— Станцию почистим, всю дрянь уберем, и вернешься к своей Зульфии! — подбадривал его Данилов. — На грязи ее повези, есть такие грязи лечебные, нервы лечат. Здесь не бойся, страшного нет ничего. Я спортом занимаюсь. Мотоциклы на льду, слыхал? Как заложишь вираж коленом в лед, ну, думаешь, сейчас башкой вверх тормашками и другие по тебе шипами, колесами! А ничего, жмешь, даешь! Одного обходишь, другого!
— Зульфия красивый, тонкий, самый красивый в кишлак! — горевал Рахим. — У нее жених был, жениться хотел. Как руки болеть стал, сказал: «Не буду жениться! Жена здоровой должна. Ковры ткать, виноград копать, посуда мыть, одежда стирать. Зачем жена, которой руки болят?» Зульфия узнала, побежала арык топиться. Я из арык Зульфия тянул, домой вел. Все время с ней был. Говорил с ней, читал, пел. Сказал: «В Москву поедем, к врачу. Будет тебе руки лечить». В армию пошел, кто с Зульфией сидит? Кто читает, поет?
Сергей их слушал, столь несхожих и разных, сведенных в этих тесных объемах. Проведенных сквозь лабиринты и лестницы к круглому залу, где в лучах и пылинках носится смерть. Он чувствовал обреченность, покорность. Неизбежность того, что стучится. И невнятную боль. И невнятное ко всем сострадание. И внезапное видение под люминесцентными лампами среди бетонных стен, прорезиненных балахонов и масок. Будто он, мальчишка, гонит коней к водопою.
Скотник открывает ворота, и табун, десяток колхозных коней, шумно фыркая и сверкая глазами, вспыхивая разноцветно на солнце, выносится в свет, на зеленый истоптанный выгон. И он, Сергей, на широкой жаркой спине рыжего жеребца, трясется, подскакивает, кричит от восторга и страха. Со стуком и ржанием мчится к реке вдоль деревни, мимо огородов, дворов, и сквозь тряску, сквозь свисты развеянных грив видит свой дом, высокую липу, крыльцо, и мать, заслонясь от солнца, смотрит, как скачет табун.
Он уже был в середине цепочки. Видел, как из зала, покинув свой островок безопасности, возник замполит. Освобождался от спецодежды, словно из зеленого гофрированного стручка вышел живой человек. Усталый, озабоченный, с тревожными глазами. Проходил вместе с ротным, и Сергей услышал их разговор.
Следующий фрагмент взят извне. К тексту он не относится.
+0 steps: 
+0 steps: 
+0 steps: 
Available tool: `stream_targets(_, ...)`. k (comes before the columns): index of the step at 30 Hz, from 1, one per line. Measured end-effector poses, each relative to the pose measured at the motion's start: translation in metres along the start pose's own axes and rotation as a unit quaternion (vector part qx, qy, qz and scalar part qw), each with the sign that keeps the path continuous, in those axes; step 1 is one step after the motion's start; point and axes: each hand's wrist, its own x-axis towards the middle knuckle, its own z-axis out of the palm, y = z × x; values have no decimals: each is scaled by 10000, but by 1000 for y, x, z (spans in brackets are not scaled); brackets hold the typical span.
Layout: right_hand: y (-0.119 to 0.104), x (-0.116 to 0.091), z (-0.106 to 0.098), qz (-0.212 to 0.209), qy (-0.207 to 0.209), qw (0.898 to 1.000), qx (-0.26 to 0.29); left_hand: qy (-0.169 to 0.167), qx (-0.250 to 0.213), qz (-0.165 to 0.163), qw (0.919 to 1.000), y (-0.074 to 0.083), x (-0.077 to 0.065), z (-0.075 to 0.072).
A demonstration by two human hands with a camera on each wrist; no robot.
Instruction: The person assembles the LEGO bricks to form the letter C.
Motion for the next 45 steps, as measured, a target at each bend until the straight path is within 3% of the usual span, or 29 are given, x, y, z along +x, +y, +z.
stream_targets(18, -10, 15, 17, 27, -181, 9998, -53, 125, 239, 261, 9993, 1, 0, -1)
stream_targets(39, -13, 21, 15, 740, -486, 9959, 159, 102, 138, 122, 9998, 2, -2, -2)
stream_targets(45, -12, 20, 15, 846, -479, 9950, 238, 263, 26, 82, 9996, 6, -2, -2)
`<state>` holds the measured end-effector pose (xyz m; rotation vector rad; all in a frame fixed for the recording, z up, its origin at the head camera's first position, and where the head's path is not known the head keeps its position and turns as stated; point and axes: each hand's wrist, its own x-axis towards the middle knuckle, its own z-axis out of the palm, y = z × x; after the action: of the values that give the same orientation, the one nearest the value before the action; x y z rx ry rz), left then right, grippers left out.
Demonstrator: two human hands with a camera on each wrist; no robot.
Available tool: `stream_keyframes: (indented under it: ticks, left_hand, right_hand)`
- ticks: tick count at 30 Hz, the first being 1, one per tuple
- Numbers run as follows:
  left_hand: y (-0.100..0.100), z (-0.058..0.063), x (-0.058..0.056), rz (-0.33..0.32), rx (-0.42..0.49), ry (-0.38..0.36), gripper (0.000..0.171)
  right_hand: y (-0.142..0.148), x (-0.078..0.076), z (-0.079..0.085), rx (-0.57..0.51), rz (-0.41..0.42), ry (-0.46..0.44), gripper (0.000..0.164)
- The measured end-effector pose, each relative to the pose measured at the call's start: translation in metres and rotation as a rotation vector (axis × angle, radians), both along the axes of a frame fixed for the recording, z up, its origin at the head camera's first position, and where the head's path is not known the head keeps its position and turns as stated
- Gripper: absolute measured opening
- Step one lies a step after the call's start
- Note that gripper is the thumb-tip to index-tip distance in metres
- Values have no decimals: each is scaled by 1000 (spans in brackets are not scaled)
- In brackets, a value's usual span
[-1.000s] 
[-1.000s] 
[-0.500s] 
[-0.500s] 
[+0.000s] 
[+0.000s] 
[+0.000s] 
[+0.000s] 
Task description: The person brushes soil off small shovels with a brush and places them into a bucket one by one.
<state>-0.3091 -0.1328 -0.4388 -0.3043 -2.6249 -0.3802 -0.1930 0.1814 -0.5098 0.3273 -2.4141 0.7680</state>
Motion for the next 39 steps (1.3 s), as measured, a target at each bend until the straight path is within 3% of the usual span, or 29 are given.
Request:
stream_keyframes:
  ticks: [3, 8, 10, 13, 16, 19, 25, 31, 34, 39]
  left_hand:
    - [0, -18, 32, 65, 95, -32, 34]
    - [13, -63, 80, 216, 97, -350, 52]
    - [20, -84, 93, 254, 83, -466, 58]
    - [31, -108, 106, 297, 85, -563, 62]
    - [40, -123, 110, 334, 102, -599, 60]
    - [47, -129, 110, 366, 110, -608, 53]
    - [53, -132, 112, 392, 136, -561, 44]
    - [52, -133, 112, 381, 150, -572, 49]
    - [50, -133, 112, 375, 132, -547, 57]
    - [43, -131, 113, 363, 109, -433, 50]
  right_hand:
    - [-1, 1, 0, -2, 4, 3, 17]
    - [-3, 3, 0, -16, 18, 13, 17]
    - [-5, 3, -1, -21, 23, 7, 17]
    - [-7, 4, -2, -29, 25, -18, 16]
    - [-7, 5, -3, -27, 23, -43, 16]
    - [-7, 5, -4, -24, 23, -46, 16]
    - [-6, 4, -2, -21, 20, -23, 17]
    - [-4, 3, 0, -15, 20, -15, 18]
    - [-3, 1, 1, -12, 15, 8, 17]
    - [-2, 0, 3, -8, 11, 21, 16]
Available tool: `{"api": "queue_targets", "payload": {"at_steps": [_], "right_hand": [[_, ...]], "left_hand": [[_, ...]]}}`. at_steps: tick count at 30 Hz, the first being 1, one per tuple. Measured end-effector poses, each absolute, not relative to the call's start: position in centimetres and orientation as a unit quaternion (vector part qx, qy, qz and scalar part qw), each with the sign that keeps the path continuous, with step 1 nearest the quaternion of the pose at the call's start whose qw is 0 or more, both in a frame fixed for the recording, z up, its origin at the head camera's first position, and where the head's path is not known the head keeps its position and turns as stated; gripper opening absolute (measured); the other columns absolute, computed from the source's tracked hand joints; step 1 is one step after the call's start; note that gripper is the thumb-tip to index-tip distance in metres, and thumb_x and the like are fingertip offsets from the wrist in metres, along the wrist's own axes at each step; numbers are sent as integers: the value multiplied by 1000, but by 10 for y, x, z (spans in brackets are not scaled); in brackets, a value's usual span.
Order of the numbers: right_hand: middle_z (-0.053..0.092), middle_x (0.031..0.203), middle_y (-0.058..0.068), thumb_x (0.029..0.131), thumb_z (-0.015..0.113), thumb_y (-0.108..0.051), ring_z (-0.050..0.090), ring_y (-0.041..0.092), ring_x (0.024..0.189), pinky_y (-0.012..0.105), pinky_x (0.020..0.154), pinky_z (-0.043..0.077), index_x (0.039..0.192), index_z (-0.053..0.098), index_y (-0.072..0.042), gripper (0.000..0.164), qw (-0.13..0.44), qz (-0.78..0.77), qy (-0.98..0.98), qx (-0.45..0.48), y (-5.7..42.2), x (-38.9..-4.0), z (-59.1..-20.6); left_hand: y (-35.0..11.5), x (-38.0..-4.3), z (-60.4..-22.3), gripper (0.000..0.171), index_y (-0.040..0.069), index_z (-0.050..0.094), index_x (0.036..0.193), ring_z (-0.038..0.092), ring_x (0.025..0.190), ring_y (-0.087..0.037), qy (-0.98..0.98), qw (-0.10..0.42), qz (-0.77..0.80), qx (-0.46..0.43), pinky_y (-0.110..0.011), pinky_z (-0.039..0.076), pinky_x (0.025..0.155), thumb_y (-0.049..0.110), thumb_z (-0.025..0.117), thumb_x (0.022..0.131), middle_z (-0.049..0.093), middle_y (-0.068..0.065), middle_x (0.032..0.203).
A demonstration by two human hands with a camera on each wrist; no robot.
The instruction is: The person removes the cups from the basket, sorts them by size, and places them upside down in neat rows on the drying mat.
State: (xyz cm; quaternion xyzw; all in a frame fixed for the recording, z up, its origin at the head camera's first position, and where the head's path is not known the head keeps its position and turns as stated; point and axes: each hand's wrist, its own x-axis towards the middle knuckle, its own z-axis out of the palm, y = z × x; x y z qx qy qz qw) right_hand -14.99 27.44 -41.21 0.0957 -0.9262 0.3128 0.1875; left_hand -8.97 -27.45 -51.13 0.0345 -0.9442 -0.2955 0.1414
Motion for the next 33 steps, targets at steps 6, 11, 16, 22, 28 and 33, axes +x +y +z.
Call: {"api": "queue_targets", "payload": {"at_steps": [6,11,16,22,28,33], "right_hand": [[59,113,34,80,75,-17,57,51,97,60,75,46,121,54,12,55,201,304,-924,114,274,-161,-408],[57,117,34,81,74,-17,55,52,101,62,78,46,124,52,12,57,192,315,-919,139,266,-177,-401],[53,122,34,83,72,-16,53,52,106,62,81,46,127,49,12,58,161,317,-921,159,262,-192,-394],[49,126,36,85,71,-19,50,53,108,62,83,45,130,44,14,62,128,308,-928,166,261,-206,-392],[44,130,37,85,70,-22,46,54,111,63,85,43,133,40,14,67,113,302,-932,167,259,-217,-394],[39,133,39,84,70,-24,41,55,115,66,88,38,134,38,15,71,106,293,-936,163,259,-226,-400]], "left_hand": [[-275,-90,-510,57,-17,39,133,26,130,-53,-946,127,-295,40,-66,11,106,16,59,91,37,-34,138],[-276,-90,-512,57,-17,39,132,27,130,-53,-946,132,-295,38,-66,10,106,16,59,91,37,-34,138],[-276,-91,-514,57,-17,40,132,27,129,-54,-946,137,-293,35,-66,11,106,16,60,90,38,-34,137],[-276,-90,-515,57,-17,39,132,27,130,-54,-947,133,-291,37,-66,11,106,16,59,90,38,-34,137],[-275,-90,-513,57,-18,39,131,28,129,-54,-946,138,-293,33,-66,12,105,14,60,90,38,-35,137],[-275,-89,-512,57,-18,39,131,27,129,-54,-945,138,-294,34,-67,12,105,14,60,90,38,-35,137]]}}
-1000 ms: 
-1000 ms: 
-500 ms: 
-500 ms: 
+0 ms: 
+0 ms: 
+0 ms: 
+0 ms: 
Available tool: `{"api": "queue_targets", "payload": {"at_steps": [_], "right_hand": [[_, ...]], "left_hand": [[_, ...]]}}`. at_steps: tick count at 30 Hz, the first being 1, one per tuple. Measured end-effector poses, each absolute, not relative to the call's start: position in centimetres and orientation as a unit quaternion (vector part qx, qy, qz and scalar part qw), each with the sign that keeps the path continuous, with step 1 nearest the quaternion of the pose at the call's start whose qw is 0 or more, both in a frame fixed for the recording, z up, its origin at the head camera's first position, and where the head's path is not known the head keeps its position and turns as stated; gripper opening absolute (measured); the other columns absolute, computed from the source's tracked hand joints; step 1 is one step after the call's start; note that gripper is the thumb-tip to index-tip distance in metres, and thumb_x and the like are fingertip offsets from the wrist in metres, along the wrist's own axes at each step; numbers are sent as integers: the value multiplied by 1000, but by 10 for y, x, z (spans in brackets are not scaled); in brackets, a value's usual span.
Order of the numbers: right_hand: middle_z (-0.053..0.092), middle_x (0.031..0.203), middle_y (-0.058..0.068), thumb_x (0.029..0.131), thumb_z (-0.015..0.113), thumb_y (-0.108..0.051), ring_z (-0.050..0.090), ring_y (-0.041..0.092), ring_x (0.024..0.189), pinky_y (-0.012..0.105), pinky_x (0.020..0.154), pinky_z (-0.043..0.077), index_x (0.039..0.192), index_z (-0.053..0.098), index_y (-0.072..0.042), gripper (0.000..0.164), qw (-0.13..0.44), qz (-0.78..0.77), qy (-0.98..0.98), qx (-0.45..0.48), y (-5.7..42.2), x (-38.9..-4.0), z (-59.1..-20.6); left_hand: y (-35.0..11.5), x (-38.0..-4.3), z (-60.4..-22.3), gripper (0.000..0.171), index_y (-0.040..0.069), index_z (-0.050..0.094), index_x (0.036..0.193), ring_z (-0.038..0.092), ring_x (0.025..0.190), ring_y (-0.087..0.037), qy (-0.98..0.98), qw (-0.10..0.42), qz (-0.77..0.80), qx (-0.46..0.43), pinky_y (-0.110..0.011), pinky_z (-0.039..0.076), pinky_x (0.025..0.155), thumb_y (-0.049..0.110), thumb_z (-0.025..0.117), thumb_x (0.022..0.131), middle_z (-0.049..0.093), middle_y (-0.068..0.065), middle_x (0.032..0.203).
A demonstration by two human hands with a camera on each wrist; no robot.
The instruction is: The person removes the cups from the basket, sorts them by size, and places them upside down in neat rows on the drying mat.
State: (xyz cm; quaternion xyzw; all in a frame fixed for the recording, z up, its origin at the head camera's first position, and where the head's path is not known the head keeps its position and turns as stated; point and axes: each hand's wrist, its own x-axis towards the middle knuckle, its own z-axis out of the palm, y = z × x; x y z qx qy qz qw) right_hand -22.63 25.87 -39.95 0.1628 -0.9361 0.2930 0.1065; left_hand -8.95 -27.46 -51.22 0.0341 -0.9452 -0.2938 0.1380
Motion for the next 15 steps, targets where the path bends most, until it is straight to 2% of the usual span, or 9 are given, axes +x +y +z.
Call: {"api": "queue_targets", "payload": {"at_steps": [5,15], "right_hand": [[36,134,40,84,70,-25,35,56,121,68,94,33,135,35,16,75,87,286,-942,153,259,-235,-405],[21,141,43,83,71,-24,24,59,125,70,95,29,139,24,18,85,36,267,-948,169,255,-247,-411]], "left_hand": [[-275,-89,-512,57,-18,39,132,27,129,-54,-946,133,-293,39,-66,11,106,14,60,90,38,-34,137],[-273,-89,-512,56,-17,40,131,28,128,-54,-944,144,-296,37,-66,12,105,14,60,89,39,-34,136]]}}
— Здесь, у синих щитов, подобрали. Вроде бы чисто, — говорил замполит. — Теперь начнем у рубильников. А там, где валяется трос, туда не суйся. Там черт-те сколько рентген. Дозиметристы придут, промерят, тогда и станем работать.
— Теперь я пойду на твой необитаемый остров, — невесело пошутил ротный, принимая у замполита прозрачный щиток. — А ты отдохни немного. А то ночью будешь светиться!
— Я мелом круг обвел, где будешь стоять, — сказал замполит, не откликаясь на шутку. — Там фон нормальный. А дальше не суйся!
Он достал из кармана блестящий цилиндрик дозиметра, поднял к люминесцентным лампам, заглянул в трубочку. Спрятал. Покрутил головой — не увидел в дозиметре ничего для себя утешительного.
Ротный влез в спецодежду, превратился в зеленый заостренный стручок и ушел в реакторный зал. Замполит занял у дверей его место.
Сержант Данилов тоже слышал разговор замполита и ротного. Нервно и зло озирался — по низкому, увешанному светильниками потолку, по шершавым бетонным стенам, словно искал выход из этого глухого угла, из глубокого каземата, куда их привели и поставили. Но обратного выхода не было — длинным, непроходимым и путаным был лабиринт. А двери вели в реакторный зал, из которого опаленный, на крыльях пыльного света выпадал солдат, прямо на руки замполита, и беззвучно, бессловесно хлопал ртом, ловил воздух, и рубаха его в черных липких потеках ходила ходуном на груди.
— Метла да лопата — вот и вся электроника! — зло ворчал Данилов. — Где же они, ученые, академики, которые по телевизору хвалятся? Где их роботы самоходные? Чуть что случись, и их нету! Опять Иван с веником выручает! Пустили бы хоть луноход с граблями, он бы всю пыль и собрал. Да где там! Солдату в руки метлу — и вперед! Солдат не железный, его не надо клепать, его мамка родит! — Он хмыкал, кривился под маской, и все его сильное, крепкое тело кривилось, не желало двигаться, перемещаться к дверям.